Identification of mouse colony-forming endothelial progenitor cells for postnatal neovascularization: a novel insight highlighted by new mouse colony-forming assay

摘要

Introduction Endothelial progenitor cells (EPCs) play a critical role in restoration of ischemic diseases. However, the actual status of EPC development and the mechanisms of EPC dysfunctions in patients with various ischemic diseases remain unknown. Methods To investigate the detailed function of EPCs in experimental murine models, we have established an EPC colony forming assay (EPC-CFA) in murine EPCs. The abilities of murine EPCs in differentiation, adhesive capacity, proliferative potency, and transplantation in vitro and in vivo were then examined. Results Peripheral blood mononuclear cells (PB-MNCs), bone marrow mononuclear cells (BM-MNCs) or bone marrow c-Kit+/Sca-1+ lineage negative (BM-KSL) cells differentiated into two types of EPC colony forming units (EPC-CFUs), large sized EPC (large-EPC)-CFUs and small sized EPC (small-EPC)-CFUs.
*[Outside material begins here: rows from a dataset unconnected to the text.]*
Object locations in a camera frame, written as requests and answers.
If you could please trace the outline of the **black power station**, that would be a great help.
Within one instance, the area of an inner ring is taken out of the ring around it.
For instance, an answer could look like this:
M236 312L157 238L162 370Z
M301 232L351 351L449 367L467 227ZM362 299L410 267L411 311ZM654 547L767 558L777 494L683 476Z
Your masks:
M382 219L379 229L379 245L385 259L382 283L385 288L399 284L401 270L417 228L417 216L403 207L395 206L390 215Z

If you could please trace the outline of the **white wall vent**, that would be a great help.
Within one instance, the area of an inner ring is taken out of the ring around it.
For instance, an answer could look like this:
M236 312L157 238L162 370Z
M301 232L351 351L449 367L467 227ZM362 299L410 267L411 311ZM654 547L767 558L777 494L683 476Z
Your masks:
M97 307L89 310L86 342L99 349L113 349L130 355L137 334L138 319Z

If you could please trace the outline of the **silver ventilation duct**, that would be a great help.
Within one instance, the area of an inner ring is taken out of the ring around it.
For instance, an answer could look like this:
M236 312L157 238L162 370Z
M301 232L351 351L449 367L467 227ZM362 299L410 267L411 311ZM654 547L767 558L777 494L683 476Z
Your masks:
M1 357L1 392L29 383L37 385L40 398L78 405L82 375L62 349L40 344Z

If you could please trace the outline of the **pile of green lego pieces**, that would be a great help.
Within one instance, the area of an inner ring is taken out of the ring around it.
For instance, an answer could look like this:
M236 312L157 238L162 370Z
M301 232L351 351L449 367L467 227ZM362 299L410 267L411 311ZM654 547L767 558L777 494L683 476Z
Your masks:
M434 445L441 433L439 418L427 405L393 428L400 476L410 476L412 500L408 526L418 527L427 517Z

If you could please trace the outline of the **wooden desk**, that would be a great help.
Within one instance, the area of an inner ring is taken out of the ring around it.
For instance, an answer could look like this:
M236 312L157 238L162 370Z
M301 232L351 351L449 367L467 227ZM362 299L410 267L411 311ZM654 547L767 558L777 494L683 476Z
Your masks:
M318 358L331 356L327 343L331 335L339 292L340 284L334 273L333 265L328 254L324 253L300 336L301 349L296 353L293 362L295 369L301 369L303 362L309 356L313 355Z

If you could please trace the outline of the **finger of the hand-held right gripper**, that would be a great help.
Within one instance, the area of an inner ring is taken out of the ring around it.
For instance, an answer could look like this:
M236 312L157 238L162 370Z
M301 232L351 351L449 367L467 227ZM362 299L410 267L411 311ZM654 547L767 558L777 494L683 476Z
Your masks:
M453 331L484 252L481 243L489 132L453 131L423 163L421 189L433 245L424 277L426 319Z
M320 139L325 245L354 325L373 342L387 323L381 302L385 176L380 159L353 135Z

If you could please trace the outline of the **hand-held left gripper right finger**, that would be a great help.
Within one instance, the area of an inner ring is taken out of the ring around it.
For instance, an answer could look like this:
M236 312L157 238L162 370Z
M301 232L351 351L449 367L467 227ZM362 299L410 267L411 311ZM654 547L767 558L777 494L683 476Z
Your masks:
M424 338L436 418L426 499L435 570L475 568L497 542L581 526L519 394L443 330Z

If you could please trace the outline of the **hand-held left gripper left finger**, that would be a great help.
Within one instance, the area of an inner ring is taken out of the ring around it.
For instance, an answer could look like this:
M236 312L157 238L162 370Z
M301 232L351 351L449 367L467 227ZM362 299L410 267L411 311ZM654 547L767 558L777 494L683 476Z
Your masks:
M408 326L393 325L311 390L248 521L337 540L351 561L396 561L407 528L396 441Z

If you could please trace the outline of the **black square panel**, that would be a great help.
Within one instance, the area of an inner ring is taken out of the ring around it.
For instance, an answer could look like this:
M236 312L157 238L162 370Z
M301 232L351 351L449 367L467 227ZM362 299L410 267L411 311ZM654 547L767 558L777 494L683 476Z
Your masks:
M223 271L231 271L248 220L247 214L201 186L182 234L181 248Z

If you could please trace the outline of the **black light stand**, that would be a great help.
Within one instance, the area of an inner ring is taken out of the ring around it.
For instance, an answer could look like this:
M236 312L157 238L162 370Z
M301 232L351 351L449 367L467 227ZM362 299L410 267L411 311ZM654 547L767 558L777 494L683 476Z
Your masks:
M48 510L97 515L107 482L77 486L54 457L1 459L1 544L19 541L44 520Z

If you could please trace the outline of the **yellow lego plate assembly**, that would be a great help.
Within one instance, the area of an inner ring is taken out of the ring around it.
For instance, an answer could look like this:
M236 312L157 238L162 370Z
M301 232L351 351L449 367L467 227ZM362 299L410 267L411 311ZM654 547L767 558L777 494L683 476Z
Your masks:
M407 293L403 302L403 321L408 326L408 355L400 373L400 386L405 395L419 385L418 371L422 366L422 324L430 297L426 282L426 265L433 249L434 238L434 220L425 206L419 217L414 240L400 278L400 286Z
Gene expression analysis demonstrated that both EPC-CFU-derived cells expressed eNOS, Flk-1 and VE-cadherin, markers of endothelial cells (ECs), although the small-EPCs derived from small-EPC-CFU were higher in number and showed more immature features (higher population of KSL cells). Functionally, the large-EPCs derived from large-EPC-CFU had higher adhesive capacity but lower proliferative potency than small-EPCs, showing improved tubular forming capacity and incorporation potency into primary EC-derived tube formation. Importantly, hindlimb ischemia increased the frequencies of large-EPC-CFUs differentiated from PB-MNCs and bone marrow. Actually, transplantation of large-EPCs into ischemic hindlimb enhanced neovascularization in hindlimb ischemia model, although small-EPCs or murine ECs did not, suggesting that large-EPC-CFUs might play an important role in restoration of ischemic diseases. Conclusions We demonstrated, using a murine ischemia model, that the EPC-CFA could be a useful way to investigate the differentiation levels of murine EPCs, further providing a crucial clue that large-EPC-CFU status may be more functional or effective EPCs to promote neovascularization.